I have a Class named Shape, and a ShapeStorage Class. ShapeStorage class has a map...

std::map<int, Shape*> shapes;

and a function...

Shape * ReturnShapePointer(int key)  
{  
    Shape* shape = shapes[key];  
    shapes.erase(key);  
    return shape;  
}

My goal is to be able to have my main class instantiate a ShapeStorage object, store some Shape* in the shapes map. Then later on I want to delete it from my map, but not delete the value itself. I want my main class to still be able to access the value.

I have tried making it, and my pointer still returns correct values, but I'm afraid that since the destructor is being called for Shape when I delete the pointer from my map, so it's just garbage data at that point.

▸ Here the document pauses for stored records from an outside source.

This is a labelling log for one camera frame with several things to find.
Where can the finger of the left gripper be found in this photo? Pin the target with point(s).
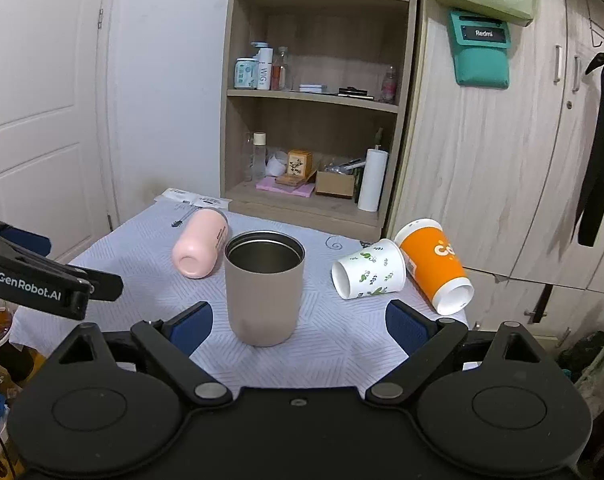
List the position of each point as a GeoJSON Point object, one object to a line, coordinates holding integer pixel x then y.
{"type": "Point", "coordinates": [103, 286]}
{"type": "Point", "coordinates": [33, 242]}

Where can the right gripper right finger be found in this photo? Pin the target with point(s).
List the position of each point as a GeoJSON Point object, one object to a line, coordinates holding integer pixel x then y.
{"type": "Point", "coordinates": [427, 344]}

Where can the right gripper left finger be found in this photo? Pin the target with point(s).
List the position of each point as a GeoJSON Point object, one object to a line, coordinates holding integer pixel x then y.
{"type": "Point", "coordinates": [170, 344]}

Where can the taupe metal tumbler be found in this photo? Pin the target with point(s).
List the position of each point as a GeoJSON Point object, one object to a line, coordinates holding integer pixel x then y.
{"type": "Point", "coordinates": [264, 281]}

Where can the orange paper cup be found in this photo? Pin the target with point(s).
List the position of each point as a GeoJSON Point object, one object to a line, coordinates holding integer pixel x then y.
{"type": "Point", "coordinates": [433, 265]}

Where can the white floral paper cup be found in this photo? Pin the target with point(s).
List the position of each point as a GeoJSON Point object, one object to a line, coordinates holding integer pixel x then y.
{"type": "Point", "coordinates": [374, 270]}

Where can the white door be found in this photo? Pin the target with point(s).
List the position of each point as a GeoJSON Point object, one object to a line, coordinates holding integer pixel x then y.
{"type": "Point", "coordinates": [50, 163]}

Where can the small cardboard box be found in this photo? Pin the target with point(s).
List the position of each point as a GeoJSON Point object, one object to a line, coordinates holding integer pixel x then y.
{"type": "Point", "coordinates": [330, 183]}

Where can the wooden wardrobe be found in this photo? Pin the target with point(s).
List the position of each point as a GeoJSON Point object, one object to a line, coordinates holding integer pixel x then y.
{"type": "Point", "coordinates": [501, 170]}

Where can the white paper towel roll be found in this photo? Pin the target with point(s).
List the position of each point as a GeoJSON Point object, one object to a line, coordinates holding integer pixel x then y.
{"type": "Point", "coordinates": [372, 182]}

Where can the pink foam pad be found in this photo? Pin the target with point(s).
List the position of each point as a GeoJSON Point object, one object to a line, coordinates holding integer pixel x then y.
{"type": "Point", "coordinates": [269, 184]}

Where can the clear bottle beige cap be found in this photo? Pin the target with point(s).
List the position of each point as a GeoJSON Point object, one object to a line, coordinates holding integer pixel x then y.
{"type": "Point", "coordinates": [258, 168]}

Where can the black ribbon bow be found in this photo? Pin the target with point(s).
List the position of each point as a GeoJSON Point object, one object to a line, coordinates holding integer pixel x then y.
{"type": "Point", "coordinates": [590, 211]}

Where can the small floral wooden box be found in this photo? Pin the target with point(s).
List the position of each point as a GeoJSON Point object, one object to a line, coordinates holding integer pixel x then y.
{"type": "Point", "coordinates": [300, 164]}

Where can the pink small bottle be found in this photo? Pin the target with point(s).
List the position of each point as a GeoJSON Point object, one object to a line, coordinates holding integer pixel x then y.
{"type": "Point", "coordinates": [388, 87]}

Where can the teal label jar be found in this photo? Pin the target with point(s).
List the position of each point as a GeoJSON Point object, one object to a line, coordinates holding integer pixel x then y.
{"type": "Point", "coordinates": [245, 73]}

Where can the clear glass red bottle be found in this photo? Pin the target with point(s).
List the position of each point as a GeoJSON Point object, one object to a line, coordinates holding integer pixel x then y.
{"type": "Point", "coordinates": [280, 71]}

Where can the white lotion bottle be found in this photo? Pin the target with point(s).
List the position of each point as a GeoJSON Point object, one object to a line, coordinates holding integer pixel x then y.
{"type": "Point", "coordinates": [264, 60]}

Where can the wooden shelf unit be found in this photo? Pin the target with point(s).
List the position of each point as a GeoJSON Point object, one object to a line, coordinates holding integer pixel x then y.
{"type": "Point", "coordinates": [339, 51]}

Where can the teal wall pouch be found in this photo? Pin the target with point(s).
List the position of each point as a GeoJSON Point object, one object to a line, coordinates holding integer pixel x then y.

Is there any way around this?

If you're storing pointers, map will not call your destructor. If it's getting called, it's getting called somewhere else.

Try running this example:

#include <iostream>
#include <map>

class Shape {
public:
    ~Shape() {
        std::cout << "Shape deleted" << std::endl;
    }
};

int main(int argc, char *argv[]) {
    std::map<int, Shape *> shapes;
    shapes[1] = new Shape();
    std::cout << "Shape added" << std::endl;
    shapes.erase(1);
    std::cout << "Shape removed from map, now exiting" << std::endl;
}

You should get this:

Shape added
Shape removed from map, now exiting

Your map only holds pointers to Shape s. Removing a pointer from a map has no effect whatsoever on the object it points to, it only destroys the pointer in the map.

Also, your function will perform a lookup by key twice. Once when using operator [] and second time when calling erase () with a key. Here is a better way of doing this:

Shape *ReturnShapePointer (int key)  
{  
    Shape *shape;
    std::map<int, Shape*>::iterator it = shapes.find (key);

    if (it != shapes.end ())
    {
        shape = it->second;
        shapes.erase (it);
    }
    else
    {
        shape = NULL;
    }

    return shape;  
}
Shape* shape = shapes[key];  
shapes.erase(key); 

//you can use shape here, without any problem!

This is perfectly fine. You can use shape variable safely.

In fact, it is your responsibility to delete shape . It is not the responsibility of std::map .

std::map不会自动删除它包含的指针。

All STL containers store values - pointers in you case. So the destructor (not deconstructor :) for Shape is not called when you erase the entry.

Shape * ReturnShapePointer(int key)  
{  
    Shape* shape = shapes[key];  
    shapes.erase(key);  
    return shape;  
}

I'm afraid that since the deconstructor is being called for Shape when I delete the pointer from my map,

Above code does not delete the Shape object. It only removes it from the map, which seems to be exactly what you want.

When you call erase on a pointer the destructor is not called, so you're current solution should work fine.

STL has value-semantics rather than reference semantics. So, a copy of your pointer is made on insertion to the map. The copy will die off, but your original will still point to the same memory location that it always did, and the value in that location will still be present until you delete it via the pointer (or until that value goes out of scope if it was stack based and the pointer was set using the & operator).